Patently-O Bits and Bytes by Juvan Bonni

Recent Headlines in the IP World:

Commentary and Journal Articles:

New Job Postings on Patently-O:

 

11 thoughts on “Patently-O Bits and Bytes by Juvan Bonni

  1. 5

    Which one of the editors of this blog is voting for Mango Spraytan in 2020?

    Anybody? Stand up and be counted. After all, you’re very serious and respected people.

    Who will the great and wise David Boundy be supporting?

    Such tough questions. Such tough choices …

    Heck, I’m old enough to remember when Dennis cared so much about people who weren’t rich straight white Silly Con Valley bros that he actually wrote a post about them. Three years ago? And then his fingers got the ruler, I guess.

  2. 4

    F—k Trump and every diseased mind who goes out of his/her way to defend the c-r-e-e-p or normalize the disgusting behavior of his party of r-ac-I-s-t mis0gynist dominionist criminals.

    1. 4.1

      And this rant is tied to patent law…?

      (or merely YET ANOTHER Malcolm rant that is so typical of the ones expunged?)

      It’s not as if Malcolm has not been made aware of these expungements (and the level of such being more than all expungements from all other posters combined…)

  3. 3

    Max, other possible explanations for the huge difference between Chinese domestic-filings-only and Chinese foreign-filings [vis a vis the U.S.] may include [as in Japan] low cost domestic application filings and publications designed for defensive protection of planned export products? Also, of course, China has a much larger potential domestic market than the U.S.

    1. 3.1

      Paul, sure. Add to that the incentives (both financial and non-financial) that undertakings in China are given by their own government, to file domestic patent applications, on everything that moves, and some more. Chinese firms know how sensible it is, always to do the bidding of their own government. But they are not incentivised to file foreign.

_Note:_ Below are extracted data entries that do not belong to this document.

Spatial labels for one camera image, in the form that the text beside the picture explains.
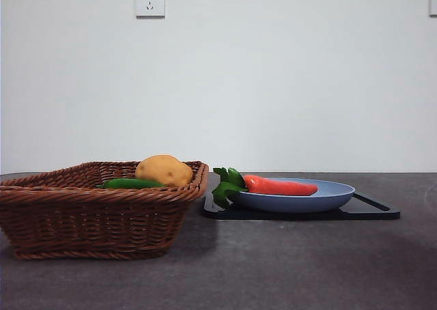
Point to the yellow-brown potato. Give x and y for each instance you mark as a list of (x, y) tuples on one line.
[(162, 170)]

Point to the orange carrot with green leaves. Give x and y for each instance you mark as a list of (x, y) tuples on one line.
[(280, 187)]

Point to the green chili pepper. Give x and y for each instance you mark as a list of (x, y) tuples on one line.
[(136, 183)]

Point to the brown wicker basket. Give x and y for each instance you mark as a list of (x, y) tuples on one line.
[(85, 221)]

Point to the white wall socket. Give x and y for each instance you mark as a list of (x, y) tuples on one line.
[(150, 2)]

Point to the white wall plate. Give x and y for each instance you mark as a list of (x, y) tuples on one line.
[(433, 2)]

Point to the black rectangular tray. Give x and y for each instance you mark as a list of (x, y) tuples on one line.
[(307, 215)]

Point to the round blue plate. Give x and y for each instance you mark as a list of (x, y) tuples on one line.
[(290, 202)]

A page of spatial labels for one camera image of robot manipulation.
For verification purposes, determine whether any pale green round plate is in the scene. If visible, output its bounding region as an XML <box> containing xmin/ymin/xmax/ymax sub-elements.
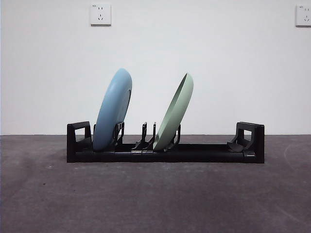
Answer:
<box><xmin>153</xmin><ymin>72</ymin><xmax>194</xmax><ymax>151</ymax></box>

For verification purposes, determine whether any blue round plate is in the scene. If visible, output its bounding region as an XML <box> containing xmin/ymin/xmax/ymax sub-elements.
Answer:
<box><xmin>93</xmin><ymin>68</ymin><xmax>133</xmax><ymax>151</ymax></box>

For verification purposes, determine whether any white wall socket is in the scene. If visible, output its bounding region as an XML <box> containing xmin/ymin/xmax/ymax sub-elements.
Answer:
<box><xmin>90</xmin><ymin>3</ymin><xmax>112</xmax><ymax>26</ymax></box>
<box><xmin>295</xmin><ymin>4</ymin><xmax>311</xmax><ymax>27</ymax></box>

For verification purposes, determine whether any black plastic plate rack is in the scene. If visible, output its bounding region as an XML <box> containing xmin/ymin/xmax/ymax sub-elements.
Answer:
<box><xmin>67</xmin><ymin>120</ymin><xmax>265</xmax><ymax>164</ymax></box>

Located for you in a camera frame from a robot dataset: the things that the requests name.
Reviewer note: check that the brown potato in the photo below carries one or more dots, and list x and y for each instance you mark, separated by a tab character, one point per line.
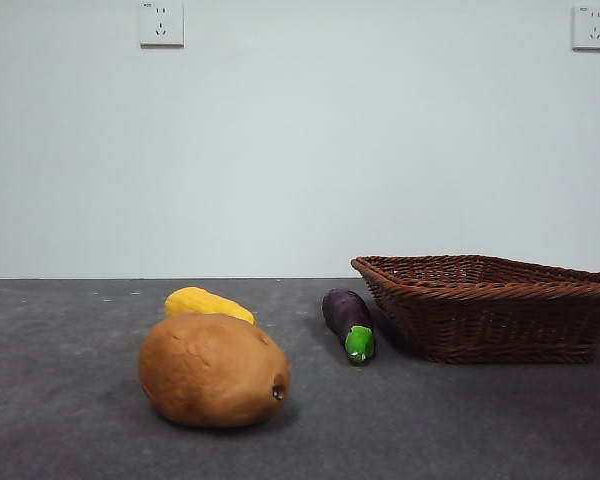
210	370

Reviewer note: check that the purple eggplant with green stem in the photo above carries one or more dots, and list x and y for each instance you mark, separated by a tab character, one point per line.
344	315

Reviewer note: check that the brown wicker basket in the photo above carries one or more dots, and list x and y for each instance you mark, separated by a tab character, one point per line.
480	320

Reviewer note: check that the white wall socket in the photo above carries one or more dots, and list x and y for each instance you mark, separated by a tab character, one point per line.
593	29
162	25

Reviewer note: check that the yellow corn cob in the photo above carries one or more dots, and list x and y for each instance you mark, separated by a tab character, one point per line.
200	301

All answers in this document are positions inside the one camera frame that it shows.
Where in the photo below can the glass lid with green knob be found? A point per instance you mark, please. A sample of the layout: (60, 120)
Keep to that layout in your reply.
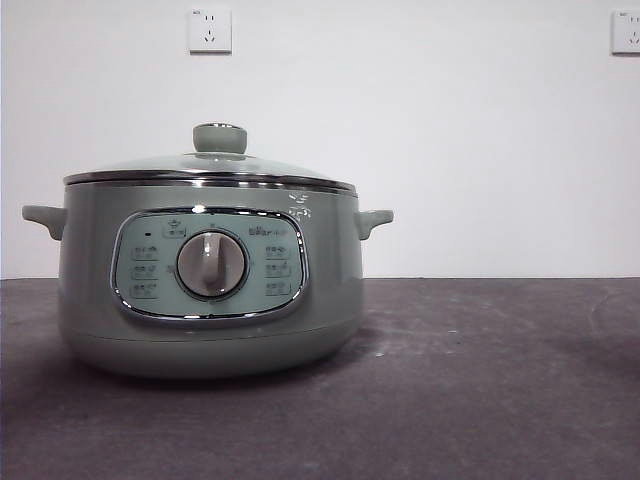
(220, 138)

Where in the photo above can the sage green electric cooking pot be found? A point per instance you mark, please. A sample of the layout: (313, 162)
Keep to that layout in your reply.
(330, 280)

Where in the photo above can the white wall socket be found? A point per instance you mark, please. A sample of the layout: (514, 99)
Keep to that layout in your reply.
(628, 33)
(210, 31)

      Such behaviour is not a million miles away, eh, from what firms in the USA do to please the teenage scribblers of Wall St. Or, in these days of standards-essential patents, the demands of a CEO to have a higher pile of patent grant certificates than any of his competitors.

  4. 1

    Just to put into perspective the Nehebay (Reuters, reporting WIPO’s Gurry) suggestion that China is the world’s new IPR motor, this quote from Gurry:

    “U.S.-based applicants filed some 230,000 patent filings overseas last year, signaling a push to expand markets, against 66,400 applications from China filed abroad”

    What do I take from this? China is not yet bothering much, to protect abroad its much-vaunted home-grown creativity and innovation. I wonder why. Perhaps the stuff is just not worth it. Or is it Chinese cynicism/pragmatism/disbelief, that courts anywhere in the world will ever be fair to alien owners of IPR’s. If so, I wonder what experience leads the Chinese to think that.